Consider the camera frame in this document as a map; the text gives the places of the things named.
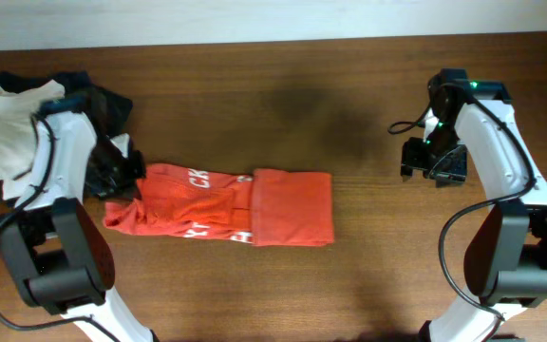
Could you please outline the orange t-shirt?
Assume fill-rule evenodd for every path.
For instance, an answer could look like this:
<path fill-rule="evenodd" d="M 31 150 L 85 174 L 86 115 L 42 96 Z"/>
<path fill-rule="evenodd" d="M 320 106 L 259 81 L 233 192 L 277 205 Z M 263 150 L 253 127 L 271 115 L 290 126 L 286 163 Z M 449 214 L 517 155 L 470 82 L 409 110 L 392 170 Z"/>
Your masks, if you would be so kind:
<path fill-rule="evenodd" d="M 129 202 L 105 205 L 104 227 L 131 236 L 217 239 L 254 246 L 333 243 L 331 176 L 258 168 L 228 175 L 156 163 Z"/>

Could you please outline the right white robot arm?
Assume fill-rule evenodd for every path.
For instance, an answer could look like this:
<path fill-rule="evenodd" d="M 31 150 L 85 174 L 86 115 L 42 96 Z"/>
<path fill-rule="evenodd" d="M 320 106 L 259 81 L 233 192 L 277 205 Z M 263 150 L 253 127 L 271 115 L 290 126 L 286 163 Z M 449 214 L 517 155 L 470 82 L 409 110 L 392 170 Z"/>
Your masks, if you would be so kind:
<path fill-rule="evenodd" d="M 547 181 L 519 134 L 503 83 L 444 69 L 427 90 L 424 113 L 403 124 L 404 131 L 422 127 L 424 135 L 405 142 L 401 176 L 420 171 L 438 184 L 459 184 L 473 162 L 486 198 L 454 214 L 440 232 L 439 262 L 457 297 L 424 323 L 418 338 L 492 341 L 507 320 L 547 300 Z M 480 209 L 488 215 L 465 251 L 460 287 L 446 263 L 446 237 L 454 223 Z"/>

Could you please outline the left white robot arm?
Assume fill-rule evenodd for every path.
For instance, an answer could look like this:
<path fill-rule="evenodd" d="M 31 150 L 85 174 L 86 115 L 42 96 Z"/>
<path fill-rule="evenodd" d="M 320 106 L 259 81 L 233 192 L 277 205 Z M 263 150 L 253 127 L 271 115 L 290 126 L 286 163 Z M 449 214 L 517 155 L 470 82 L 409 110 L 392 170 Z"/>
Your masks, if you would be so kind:
<path fill-rule="evenodd" d="M 31 120 L 37 135 L 29 183 L 0 216 L 0 257 L 21 299 L 53 315 L 46 323 L 0 322 L 20 332 L 74 324 L 92 341 L 154 341 L 114 286 L 111 250 L 83 206 L 85 193 L 123 198 L 144 178 L 145 164 L 128 136 L 104 130 L 107 105 L 87 92 L 42 103 Z"/>

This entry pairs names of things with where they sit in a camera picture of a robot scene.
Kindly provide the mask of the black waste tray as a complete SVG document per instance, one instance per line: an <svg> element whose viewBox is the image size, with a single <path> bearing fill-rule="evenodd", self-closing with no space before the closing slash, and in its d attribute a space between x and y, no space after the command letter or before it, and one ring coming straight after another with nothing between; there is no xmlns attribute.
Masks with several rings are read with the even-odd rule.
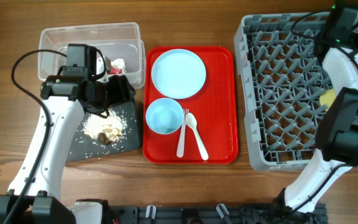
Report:
<svg viewBox="0 0 358 224"><path fill-rule="evenodd" d="M110 109L119 114L123 114L127 119L128 127L126 128L126 137L119 142L113 143L101 133L98 135L98 140L91 139L81 131L81 128L83 127L82 123L90 115L87 113L82 122L78 125L72 139L67 157L68 162L89 158L100 158L103 156L133 151L141 147L141 135L135 104L128 101Z"/></svg>

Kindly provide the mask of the grey dishwasher rack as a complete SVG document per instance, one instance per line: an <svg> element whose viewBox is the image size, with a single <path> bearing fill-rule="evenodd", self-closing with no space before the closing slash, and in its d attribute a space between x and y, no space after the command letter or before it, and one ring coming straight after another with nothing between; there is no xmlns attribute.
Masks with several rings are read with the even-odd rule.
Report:
<svg viewBox="0 0 358 224"><path fill-rule="evenodd" d="M333 85L313 55L327 12L258 14L242 18L234 36L246 112L244 125L255 170L302 169L325 114L319 103Z"/></svg>

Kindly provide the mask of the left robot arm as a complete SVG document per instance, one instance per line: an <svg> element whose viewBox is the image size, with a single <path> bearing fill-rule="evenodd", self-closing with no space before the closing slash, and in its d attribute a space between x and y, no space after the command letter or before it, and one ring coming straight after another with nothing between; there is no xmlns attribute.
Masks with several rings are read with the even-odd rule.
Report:
<svg viewBox="0 0 358 224"><path fill-rule="evenodd" d="M102 52L86 44L69 44L66 64L49 76L36 97L39 121L21 170L0 194L0 223L118 223L107 200L84 199L66 207L60 202L62 174L71 141L85 114L108 118L123 106L135 113L135 89L125 75L101 82L97 71Z"/></svg>

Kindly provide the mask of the clear plastic bin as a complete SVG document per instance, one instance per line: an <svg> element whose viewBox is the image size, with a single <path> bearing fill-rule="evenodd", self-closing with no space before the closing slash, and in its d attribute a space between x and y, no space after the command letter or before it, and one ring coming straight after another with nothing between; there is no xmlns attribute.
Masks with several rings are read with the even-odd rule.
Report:
<svg viewBox="0 0 358 224"><path fill-rule="evenodd" d="M39 49L67 53L68 44L86 44L99 49L110 61L122 58L129 83L139 89L145 83L145 47L135 22L49 28L42 31Z"/></svg>

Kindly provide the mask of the rice and mushroom leftovers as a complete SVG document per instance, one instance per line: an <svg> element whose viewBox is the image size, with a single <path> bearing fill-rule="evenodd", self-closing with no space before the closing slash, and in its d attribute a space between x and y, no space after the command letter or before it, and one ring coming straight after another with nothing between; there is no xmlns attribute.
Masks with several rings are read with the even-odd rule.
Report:
<svg viewBox="0 0 358 224"><path fill-rule="evenodd" d="M101 118L91 114L82 123L81 131L91 139L98 140L98 135L103 133L110 142L119 142L126 137L127 119L123 114L109 109L109 116Z"/></svg>

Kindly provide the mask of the white napkin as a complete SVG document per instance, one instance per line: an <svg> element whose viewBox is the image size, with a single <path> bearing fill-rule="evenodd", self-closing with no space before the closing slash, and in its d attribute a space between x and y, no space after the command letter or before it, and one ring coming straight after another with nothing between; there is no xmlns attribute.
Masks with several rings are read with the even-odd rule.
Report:
<svg viewBox="0 0 358 224"><path fill-rule="evenodd" d="M126 73L126 64L124 59L117 58L111 62L111 68L120 68L122 69L123 73Z"/></svg>

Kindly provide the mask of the light blue bowl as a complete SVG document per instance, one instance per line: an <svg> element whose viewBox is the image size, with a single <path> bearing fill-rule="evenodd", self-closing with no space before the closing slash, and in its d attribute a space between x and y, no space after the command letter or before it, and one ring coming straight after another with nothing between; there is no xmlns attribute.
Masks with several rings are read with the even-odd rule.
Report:
<svg viewBox="0 0 358 224"><path fill-rule="evenodd" d="M183 122L184 110L181 105L171 98L159 98L146 109L145 121L147 126L157 134L172 134Z"/></svg>

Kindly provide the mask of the white plastic spoon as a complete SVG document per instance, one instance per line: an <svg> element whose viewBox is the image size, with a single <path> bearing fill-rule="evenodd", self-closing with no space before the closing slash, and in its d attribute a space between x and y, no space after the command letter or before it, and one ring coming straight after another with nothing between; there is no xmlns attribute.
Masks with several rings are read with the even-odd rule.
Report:
<svg viewBox="0 0 358 224"><path fill-rule="evenodd" d="M186 114L186 123L193 130L193 133L194 133L195 139L196 139L196 143L198 146L198 150L200 152L200 156L201 156L202 160L207 161L209 159L209 154L208 154L208 152L203 144L203 141L201 139L201 136L197 130L197 120L192 113Z"/></svg>

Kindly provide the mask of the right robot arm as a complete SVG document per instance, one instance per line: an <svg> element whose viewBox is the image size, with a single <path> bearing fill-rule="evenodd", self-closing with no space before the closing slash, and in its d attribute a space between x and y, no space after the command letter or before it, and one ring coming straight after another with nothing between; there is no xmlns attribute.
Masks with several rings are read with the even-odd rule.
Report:
<svg viewBox="0 0 358 224"><path fill-rule="evenodd" d="M318 35L314 55L336 94L315 132L316 152L298 178L282 189L268 211L270 222L312 222L318 200L358 166L358 6L336 1Z"/></svg>

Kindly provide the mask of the red serving tray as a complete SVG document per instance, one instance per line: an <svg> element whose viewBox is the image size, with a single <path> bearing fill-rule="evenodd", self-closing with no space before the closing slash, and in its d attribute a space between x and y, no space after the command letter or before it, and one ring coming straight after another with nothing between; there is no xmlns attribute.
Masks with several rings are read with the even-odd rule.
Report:
<svg viewBox="0 0 358 224"><path fill-rule="evenodd" d="M197 94L177 100L189 109L197 120L197 130L209 154L202 160L193 130L186 124L185 151L177 157L181 127L172 134L157 134L145 121L149 104L162 95L151 78L152 65L164 52L185 49L198 55L206 66L206 81ZM144 92L143 154L146 159L159 164L228 164L238 155L236 86L234 62L230 51L224 47L156 47L147 54Z"/></svg>

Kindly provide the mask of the light blue plate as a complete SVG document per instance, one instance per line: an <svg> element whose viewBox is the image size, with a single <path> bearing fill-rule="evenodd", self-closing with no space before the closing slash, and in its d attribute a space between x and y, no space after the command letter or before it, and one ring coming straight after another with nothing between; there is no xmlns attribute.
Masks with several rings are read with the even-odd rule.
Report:
<svg viewBox="0 0 358 224"><path fill-rule="evenodd" d="M206 81L206 66L194 52L172 49L156 59L151 78L154 87L162 95L182 100L202 89Z"/></svg>

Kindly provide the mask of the white plastic fork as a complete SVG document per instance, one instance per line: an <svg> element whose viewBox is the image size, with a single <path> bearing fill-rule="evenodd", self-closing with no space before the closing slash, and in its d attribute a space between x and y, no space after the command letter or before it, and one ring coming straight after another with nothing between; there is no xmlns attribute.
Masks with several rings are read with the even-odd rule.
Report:
<svg viewBox="0 0 358 224"><path fill-rule="evenodd" d="M183 122L181 125L180 130L180 137L178 140L178 146L177 146L177 157L181 158L184 155L185 151L185 130L186 130L186 115L188 114L189 109L183 110Z"/></svg>

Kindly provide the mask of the red snack wrapper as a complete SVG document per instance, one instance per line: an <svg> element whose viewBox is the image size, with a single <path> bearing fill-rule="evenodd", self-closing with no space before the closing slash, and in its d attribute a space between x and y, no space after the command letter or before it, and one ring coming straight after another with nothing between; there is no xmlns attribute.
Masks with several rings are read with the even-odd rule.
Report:
<svg viewBox="0 0 358 224"><path fill-rule="evenodd" d="M119 74L123 74L123 71L120 68L112 68L108 74L109 75L119 75Z"/></svg>

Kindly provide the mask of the yellow cup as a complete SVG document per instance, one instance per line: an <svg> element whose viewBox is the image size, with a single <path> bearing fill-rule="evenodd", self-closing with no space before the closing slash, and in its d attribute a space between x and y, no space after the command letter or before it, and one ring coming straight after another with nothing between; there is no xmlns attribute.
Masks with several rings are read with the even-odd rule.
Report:
<svg viewBox="0 0 358 224"><path fill-rule="evenodd" d="M336 99L336 93L334 89L330 89L320 95L319 103L324 108L325 111L328 111L335 99Z"/></svg>

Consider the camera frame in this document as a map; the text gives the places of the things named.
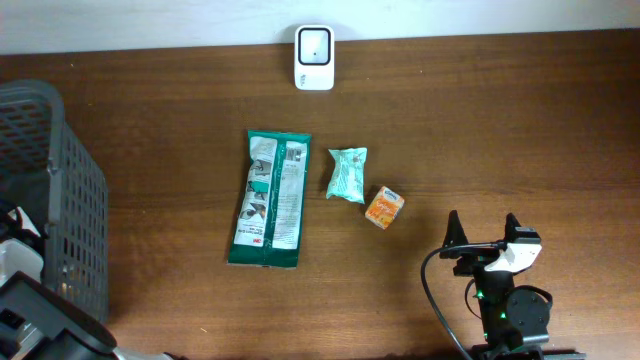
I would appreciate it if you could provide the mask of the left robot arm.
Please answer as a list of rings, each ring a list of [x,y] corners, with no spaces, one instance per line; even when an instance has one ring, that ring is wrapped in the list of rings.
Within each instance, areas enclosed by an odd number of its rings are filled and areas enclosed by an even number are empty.
[[[1,201],[1,346],[3,359],[149,359],[117,346],[90,315],[40,284],[43,266],[29,246],[41,233],[21,207]]]

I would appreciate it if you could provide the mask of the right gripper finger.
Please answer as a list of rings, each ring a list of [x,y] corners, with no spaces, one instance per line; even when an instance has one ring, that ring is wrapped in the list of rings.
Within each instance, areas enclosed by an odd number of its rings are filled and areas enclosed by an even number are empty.
[[[504,241],[507,243],[516,243],[521,237],[521,225],[513,213],[508,213],[505,222]]]
[[[449,248],[468,244],[469,241],[460,222],[458,212],[456,210],[451,210],[448,216],[446,234],[443,240],[443,247]]]

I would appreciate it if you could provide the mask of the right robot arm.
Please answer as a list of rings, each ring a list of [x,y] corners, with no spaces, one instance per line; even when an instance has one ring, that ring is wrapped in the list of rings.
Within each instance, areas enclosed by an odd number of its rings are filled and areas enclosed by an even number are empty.
[[[552,295],[531,285],[517,286],[514,277],[528,270],[542,250],[532,227],[506,216],[504,237],[485,244],[467,239],[458,213],[449,213],[439,257],[456,262],[453,274],[471,279],[485,343],[472,348],[475,359],[585,359],[575,350],[545,351]]]

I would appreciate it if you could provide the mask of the orange Kleenex tissue pack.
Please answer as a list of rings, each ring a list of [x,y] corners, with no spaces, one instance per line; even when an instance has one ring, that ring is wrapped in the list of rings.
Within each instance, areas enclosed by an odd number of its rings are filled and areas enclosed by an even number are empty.
[[[405,199],[389,189],[382,186],[369,207],[365,211],[365,218],[374,225],[386,230],[395,220],[405,204]]]

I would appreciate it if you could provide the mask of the mint green tissue pack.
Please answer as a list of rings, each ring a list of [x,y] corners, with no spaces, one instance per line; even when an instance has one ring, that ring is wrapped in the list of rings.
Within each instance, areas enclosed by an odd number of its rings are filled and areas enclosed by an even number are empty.
[[[364,165],[368,149],[329,149],[335,161],[334,171],[328,184],[326,198],[341,197],[349,202],[364,204]]]

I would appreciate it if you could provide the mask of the green 3M wipes pack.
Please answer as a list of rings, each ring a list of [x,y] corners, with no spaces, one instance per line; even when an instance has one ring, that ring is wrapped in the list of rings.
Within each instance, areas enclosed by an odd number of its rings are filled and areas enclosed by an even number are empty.
[[[250,167],[227,262],[298,266],[312,136],[250,130]]]

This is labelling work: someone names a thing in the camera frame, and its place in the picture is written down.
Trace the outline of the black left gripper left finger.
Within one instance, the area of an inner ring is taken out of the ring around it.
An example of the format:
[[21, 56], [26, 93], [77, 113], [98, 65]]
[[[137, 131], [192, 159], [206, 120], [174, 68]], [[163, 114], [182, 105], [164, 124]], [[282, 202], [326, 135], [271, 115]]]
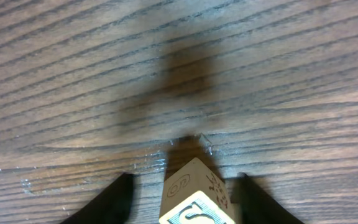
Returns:
[[81, 210], [61, 224], [123, 224], [134, 200], [134, 174], [123, 173]]

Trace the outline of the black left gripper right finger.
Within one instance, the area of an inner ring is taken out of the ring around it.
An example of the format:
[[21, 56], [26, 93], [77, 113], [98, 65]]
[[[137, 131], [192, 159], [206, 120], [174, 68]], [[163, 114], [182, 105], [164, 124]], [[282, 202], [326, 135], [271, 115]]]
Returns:
[[240, 223], [303, 224], [246, 173], [238, 173], [231, 200], [238, 206]]

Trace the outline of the yellow S wooden block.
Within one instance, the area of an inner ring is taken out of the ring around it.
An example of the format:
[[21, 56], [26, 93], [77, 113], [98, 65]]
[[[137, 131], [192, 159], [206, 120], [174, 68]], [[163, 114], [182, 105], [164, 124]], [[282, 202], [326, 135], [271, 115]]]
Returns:
[[194, 158], [164, 182], [158, 221], [235, 224], [235, 212], [224, 182]]

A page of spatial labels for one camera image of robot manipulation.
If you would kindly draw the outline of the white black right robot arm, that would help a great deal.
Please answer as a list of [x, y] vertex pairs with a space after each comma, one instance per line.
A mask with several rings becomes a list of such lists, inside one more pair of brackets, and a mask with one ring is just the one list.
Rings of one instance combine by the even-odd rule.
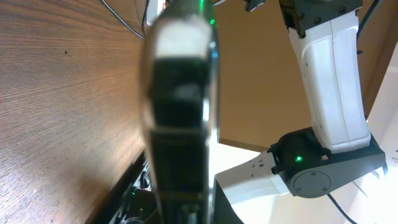
[[229, 203], [266, 195], [318, 198], [385, 169], [364, 114], [358, 39], [361, 1], [280, 0], [312, 117], [257, 157], [216, 175]]

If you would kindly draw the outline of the black smartphone silver frame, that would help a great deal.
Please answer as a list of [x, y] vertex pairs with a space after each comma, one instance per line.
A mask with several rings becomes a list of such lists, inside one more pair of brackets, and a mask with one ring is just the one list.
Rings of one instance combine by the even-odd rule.
[[212, 221], [219, 86], [212, 2], [172, 1], [146, 35], [140, 67], [142, 132], [162, 223]]

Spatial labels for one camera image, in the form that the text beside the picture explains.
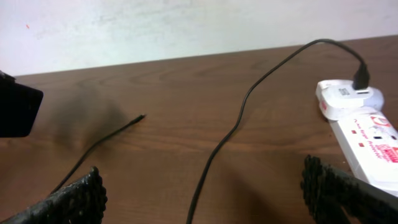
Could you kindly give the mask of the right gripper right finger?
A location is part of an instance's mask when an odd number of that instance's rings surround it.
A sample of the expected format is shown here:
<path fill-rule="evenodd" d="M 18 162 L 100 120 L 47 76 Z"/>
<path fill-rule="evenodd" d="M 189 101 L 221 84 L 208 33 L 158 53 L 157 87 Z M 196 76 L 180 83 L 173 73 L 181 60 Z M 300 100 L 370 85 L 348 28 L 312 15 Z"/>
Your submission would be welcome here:
<path fill-rule="evenodd" d="M 397 223 L 397 197 L 330 166 L 318 157 L 304 160 L 300 188 L 316 223 Z"/>

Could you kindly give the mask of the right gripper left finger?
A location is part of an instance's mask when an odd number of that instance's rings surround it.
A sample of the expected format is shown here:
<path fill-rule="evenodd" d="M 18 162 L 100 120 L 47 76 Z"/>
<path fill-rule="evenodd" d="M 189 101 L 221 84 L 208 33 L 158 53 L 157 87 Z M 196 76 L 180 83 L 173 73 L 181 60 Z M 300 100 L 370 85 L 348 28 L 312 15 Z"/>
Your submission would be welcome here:
<path fill-rule="evenodd" d="M 3 220 L 7 224 L 101 224 L 106 189 L 97 167 L 44 200 Z"/>

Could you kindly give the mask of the blue Samsung Galaxy smartphone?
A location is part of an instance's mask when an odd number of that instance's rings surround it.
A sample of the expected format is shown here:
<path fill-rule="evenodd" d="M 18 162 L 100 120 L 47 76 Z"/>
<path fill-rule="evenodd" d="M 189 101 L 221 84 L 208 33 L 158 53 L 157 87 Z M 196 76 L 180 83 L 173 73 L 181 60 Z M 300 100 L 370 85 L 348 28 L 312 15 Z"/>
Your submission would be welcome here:
<path fill-rule="evenodd" d="M 44 93 L 16 83 L 1 71 L 1 138 L 23 138 L 30 134 Z"/>

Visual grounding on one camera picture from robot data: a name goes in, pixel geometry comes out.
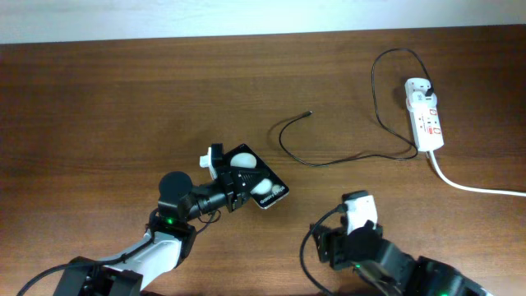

▶ [Requirement]:
Take every line from the data that contains the word "plastic".

▶ [Result]:
Kindly provide the mask of the clear plastic bin as a complete SVG document per instance, one instance per line: an <svg> element whose viewBox is the image size, with a single <path> bearing fill-rule="evenodd", self-closing with no space before the closing slash, and in its d attribute a space between x and y, no space after the command letter or before it, and one ring coming straight after another with nothing between; there is no xmlns attribute.
Kindly provide the mask of the white plastic spoon as a complete SVG document per instance, one instance per line: an <svg> element whose viewBox is the image size, with a single <path> bearing fill-rule="evenodd", self-closing with no space before the closing slash, and in its d attribute a space between x and y, no space after the command letter or before it, and one ring coming straight after another with nothing between; there is no xmlns attribute.
Kindly provide the mask of the white plastic fork as a complete SVG document per instance, one instance per line: an <svg> element whose viewBox is the image size, with a single <path> bearing fill-rule="evenodd", self-closing with no space before the closing slash, and in its d attribute a space between x and y, no space after the command letter or before it, and one ring coming straight after another with nothing between; there is no xmlns attribute.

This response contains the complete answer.